-- Exercise description --
What the task requires is each entry, restated exactly.

+++

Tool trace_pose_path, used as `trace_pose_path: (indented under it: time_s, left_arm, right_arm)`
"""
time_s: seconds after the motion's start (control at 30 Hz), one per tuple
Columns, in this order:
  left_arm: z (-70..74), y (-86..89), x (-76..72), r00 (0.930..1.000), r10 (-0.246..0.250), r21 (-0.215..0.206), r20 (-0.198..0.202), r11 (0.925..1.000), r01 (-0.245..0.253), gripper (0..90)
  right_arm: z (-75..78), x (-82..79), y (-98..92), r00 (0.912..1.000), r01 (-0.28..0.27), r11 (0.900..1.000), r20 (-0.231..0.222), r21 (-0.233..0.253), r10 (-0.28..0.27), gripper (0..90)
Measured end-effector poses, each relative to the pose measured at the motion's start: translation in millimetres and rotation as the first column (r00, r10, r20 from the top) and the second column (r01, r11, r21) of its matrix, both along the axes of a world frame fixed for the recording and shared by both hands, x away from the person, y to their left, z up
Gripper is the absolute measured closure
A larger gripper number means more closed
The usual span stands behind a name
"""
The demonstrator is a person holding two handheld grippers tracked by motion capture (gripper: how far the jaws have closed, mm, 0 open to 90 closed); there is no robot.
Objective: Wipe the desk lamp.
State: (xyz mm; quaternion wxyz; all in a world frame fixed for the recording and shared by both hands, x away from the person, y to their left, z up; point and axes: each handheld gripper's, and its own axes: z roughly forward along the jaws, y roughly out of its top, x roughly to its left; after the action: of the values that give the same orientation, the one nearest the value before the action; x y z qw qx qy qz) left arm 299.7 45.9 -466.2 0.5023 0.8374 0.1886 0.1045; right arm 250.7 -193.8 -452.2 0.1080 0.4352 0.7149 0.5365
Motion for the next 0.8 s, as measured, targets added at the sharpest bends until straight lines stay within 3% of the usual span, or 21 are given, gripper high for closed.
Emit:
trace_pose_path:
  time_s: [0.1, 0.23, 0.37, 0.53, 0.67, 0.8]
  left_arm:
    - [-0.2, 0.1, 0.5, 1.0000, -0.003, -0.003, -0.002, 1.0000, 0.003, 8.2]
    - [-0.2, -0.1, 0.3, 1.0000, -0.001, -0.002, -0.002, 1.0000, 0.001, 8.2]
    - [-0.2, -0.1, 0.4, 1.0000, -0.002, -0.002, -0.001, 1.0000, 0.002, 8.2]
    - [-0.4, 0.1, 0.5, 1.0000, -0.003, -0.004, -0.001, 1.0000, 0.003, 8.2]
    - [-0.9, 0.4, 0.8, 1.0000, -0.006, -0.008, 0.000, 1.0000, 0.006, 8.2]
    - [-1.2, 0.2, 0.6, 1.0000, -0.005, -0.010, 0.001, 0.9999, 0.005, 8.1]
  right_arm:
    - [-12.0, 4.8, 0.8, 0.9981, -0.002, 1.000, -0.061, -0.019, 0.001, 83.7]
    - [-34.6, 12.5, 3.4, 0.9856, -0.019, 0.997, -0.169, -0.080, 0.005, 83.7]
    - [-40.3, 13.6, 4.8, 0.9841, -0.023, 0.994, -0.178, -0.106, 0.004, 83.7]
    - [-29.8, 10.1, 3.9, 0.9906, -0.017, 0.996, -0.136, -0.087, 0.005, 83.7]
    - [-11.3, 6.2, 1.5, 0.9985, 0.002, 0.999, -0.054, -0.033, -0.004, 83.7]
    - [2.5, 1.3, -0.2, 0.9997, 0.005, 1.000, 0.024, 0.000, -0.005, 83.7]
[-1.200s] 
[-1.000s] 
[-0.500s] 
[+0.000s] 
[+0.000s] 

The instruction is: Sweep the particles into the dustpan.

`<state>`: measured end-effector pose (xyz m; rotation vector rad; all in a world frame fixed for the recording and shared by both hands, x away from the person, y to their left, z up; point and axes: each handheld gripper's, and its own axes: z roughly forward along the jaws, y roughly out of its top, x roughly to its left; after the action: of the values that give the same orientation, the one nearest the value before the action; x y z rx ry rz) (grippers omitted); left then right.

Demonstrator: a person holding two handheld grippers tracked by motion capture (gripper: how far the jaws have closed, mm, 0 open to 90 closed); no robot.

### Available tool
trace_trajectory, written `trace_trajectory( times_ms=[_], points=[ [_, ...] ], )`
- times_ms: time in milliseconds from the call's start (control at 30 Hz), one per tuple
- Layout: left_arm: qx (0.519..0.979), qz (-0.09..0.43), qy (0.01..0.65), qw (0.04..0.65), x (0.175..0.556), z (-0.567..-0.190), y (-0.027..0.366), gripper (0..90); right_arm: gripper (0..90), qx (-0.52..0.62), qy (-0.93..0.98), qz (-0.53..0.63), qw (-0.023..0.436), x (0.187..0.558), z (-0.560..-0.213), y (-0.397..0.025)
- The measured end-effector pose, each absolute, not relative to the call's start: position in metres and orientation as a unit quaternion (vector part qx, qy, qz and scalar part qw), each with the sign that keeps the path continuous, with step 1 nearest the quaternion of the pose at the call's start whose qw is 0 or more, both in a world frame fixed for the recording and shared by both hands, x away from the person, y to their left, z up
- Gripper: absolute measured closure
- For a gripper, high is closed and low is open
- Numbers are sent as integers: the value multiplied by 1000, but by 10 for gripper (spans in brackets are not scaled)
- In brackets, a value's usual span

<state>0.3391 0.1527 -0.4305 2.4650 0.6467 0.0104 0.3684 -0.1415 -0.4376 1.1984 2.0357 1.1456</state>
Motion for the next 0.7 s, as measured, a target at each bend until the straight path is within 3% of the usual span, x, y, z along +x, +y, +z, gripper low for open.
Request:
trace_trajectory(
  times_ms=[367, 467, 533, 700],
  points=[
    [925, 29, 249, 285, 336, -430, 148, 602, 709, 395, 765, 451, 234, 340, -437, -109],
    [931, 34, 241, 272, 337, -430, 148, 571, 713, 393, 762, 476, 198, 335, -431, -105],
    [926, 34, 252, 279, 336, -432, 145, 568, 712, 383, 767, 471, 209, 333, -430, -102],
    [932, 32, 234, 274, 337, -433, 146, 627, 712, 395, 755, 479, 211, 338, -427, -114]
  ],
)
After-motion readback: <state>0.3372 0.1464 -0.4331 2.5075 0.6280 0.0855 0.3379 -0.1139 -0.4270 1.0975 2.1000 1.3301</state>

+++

-- Result for this task --
Tool trace_pose_path, used as `trace_pose_path: (indented under it: time_s, left_arm, right_arm)`
"""
time_s: seconds after the motion's start (control at 30 Hz), one per tuple
Columns, in this order:
  left_arm: z (-70..74), y (-86..89), x (-76..72), r00 (0.930..1.000), r10 (-0.246..0.250), r21 (-0.215..0.206), r20 (-0.198..0.202), r11 (0.925..1.000), r01 (-0.245..0.253), gripper (0..90)
  right_arm: z (-75..78), x (-82..79), y (-98..92), r00 (0.912..1.000), r01 (-0.28..0.27), r11 (0.900..1.000), r20 (-0.231..0.222), r21 (-0.233..0.253), r10 (-0.28..0.27), gripper (0..90)
Measured end-effector poses, each relative to the pose measured at the motion's start: translation in millimetres and rotation as the first column (r00, r10, r20 from the top) and the second column (r01, r11, r21) of its matrix, both along the axes of a world frame fixed for the recording and shared by both hands, x away from the person, y to their left, z up
Gripper is the absolute measured closure
A larger gripper number means more closed
The usual span stands behind a name
"""
The demonstrator is a person holding two handheld grippers tracked by motion capture (gripper: how far the jaws have closed, mm, 0 open to 90 closed); there is no robot.
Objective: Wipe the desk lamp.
State: (xyz mm; quaternion wxyz; all in a world frame fixed for the recording and shared by both hands, x away from the person, y to their left, z up; point and axes: each handheld gripper's, and its own axes: z roughly forward along the jaws, y roughly out of its top, x roughly to its left; after the action: of the values that give the same orientation, the one nearest the value before the action; x y z qw qx qy qz) left arm 299.7 45.9 -466.2 0.5023 0.8374 0.1886 0.1045; right arm 250.7 -193.8 -452.2 0.1080 0.4352 0.7149 0.5365
Motion for the next 0.8 s, as measured, targets added at the sharpest bends until straight lines stay within 3% of the usual span, or 21 are given, gripper high for closed.
Emit:
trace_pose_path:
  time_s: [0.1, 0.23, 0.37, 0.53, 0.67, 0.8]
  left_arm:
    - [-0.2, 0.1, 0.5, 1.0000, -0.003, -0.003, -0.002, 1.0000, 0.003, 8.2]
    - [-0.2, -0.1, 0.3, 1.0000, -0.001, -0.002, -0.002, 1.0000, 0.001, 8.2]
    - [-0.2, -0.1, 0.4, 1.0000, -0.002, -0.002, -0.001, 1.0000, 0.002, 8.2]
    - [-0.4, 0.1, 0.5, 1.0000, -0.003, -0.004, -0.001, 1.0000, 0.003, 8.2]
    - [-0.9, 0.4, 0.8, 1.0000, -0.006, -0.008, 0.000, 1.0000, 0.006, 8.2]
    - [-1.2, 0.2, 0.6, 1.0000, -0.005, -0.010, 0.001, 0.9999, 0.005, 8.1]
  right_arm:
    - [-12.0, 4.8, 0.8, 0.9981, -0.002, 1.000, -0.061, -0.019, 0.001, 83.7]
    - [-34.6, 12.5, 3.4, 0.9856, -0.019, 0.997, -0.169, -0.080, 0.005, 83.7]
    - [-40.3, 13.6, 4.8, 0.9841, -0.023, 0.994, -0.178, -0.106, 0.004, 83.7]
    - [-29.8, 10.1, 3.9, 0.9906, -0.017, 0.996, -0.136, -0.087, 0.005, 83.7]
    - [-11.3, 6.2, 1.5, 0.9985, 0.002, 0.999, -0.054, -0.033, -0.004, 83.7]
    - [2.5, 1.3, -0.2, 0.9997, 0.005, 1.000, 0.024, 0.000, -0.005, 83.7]
[-1.200s] 
[-1.000s] 
[-0.500s] 
[+0.000s] 
[+0.000s] 

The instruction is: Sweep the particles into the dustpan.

`<state>`: measured end-effector pose (xyz m; rotation vector rad; all in a world frame fixed for the recording and shared by both hands, x away from the person, y to their left, z up; point and axes: each handheld gripper's, and its own axes: z roughly forward along the jaws, y roughly out of its top, x roughly to its left; after the action: of the values that give the same orientation, the one nearest the value before the action; x y z rx ry rz) (grippers omitted); left then right.

Demonstrator: a person holding two handheld grippers tracked by motion capture (gripper: how far the jaws have closed, mm, 0 open to 90 closed); no robot.

### Available tool
trace_trajectory, written `trace_trajectory( times_ms=[_], points=[ [_, ...] ], )`
- times_ms: time in milliseconds from the call's start (control at 30 Hz), one per tuple
- Layout: left_arm: qx (0.519..0.979), qz (-0.09..0.43), qy (0.01..0.65), qw (0.04..0.65), x (0.175..0.556), z (-0.567..-0.190), y (-0.027..0.366), gripper (0..90); right_arm: gripper (0..90), qx (-0.52..0.62), qy (-0.93..0.98), qz (-0.53..0.63), qw (-0.023..0.436), x (0.187..0.558), z (-0.560..-0.213), y (-0.397..0.025)
- The measured end-effector pose, each absolute, not relative to the call's start: position in metres and orientation as a unit quaternion (vector part qx, qy, qz and scalar part qw), each with the sign that keeps the path continuous, with step 1 nearest the quaternion of the pose at the call's start whose qw is 0 or more, both in a world frame fixed for the recording and shared by both hands, x away from the person, y to their left, z up
- Gripper: absolute measured closure
- For a gripper, high is closed and low is open
- Numbers are sent as integers: the value multiplied by 1000, but by 10 for gripper (spans in brackets are not scaled)
- In brackets, a value's usual span

<state>0.3391 0.1527 -0.4305 2.4650 0.6467 0.0104 0.3684 -0.1415 -0.4376 1.1984 2.0357 1.1456</state>
Motion for the next 0.7 s, as measured, a target at each bend until the straight path is within 3% of the usual span, x, y, z along +x, +y, +z, gripper low for open.
Request:
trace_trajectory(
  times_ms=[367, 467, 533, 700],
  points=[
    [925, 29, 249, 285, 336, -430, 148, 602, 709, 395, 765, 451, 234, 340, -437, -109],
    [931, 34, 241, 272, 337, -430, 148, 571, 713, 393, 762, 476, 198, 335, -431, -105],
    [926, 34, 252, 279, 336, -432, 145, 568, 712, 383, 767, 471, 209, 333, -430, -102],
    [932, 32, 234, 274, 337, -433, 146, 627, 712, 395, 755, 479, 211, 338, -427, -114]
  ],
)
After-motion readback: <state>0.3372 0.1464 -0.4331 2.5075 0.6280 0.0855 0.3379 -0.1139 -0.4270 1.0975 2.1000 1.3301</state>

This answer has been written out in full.